*Task goal*:
Each line of the data below from the one holding "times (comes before" to the one holding "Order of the", inclusive, is to be reproduced exactly; no other line belongs in the answer.

*Collected data*:
=== Section Start ===
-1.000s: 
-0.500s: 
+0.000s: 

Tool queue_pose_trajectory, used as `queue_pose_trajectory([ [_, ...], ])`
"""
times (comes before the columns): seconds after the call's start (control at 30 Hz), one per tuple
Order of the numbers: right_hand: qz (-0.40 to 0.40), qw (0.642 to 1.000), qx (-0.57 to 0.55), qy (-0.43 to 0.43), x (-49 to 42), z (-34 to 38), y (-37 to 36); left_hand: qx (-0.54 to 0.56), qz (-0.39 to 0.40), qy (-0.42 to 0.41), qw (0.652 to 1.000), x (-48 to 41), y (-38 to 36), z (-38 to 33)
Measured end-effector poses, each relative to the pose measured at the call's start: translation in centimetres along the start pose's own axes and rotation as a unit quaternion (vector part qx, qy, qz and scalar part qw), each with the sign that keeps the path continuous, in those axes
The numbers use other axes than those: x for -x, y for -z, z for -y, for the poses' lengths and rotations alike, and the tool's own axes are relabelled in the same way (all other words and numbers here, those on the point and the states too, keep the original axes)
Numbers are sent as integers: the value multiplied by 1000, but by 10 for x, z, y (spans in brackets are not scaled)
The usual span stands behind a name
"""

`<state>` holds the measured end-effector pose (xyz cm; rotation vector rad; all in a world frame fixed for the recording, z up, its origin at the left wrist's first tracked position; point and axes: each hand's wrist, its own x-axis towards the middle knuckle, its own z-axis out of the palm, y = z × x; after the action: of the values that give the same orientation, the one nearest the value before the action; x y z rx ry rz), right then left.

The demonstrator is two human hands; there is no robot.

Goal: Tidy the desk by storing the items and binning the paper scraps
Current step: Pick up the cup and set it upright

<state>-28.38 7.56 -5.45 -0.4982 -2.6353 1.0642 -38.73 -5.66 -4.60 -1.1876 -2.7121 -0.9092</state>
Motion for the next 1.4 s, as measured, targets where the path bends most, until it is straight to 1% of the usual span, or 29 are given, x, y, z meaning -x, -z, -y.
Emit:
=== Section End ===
*Answer for this exercise*:
times (comes before the columns): seconds after the call's start (control at 30 Hz), one per tuple
Order of the numbers: right_hand: qz (-0.40 to 0.40), qw (0.642 to 1.000), qx (-0.57 to 0.55), qy (-0.43 to 0.43), x (-49 to 42), z (-34 to 38), y (-37 to 36); left_hand: qx (-0.54 to 0.56), qz (-0.39 to 0.40), qy (-0.42 to 0.41), qw (0.652 to 1.000), x (-48 to 41), y (-38 to 36), z (-38 to 33)

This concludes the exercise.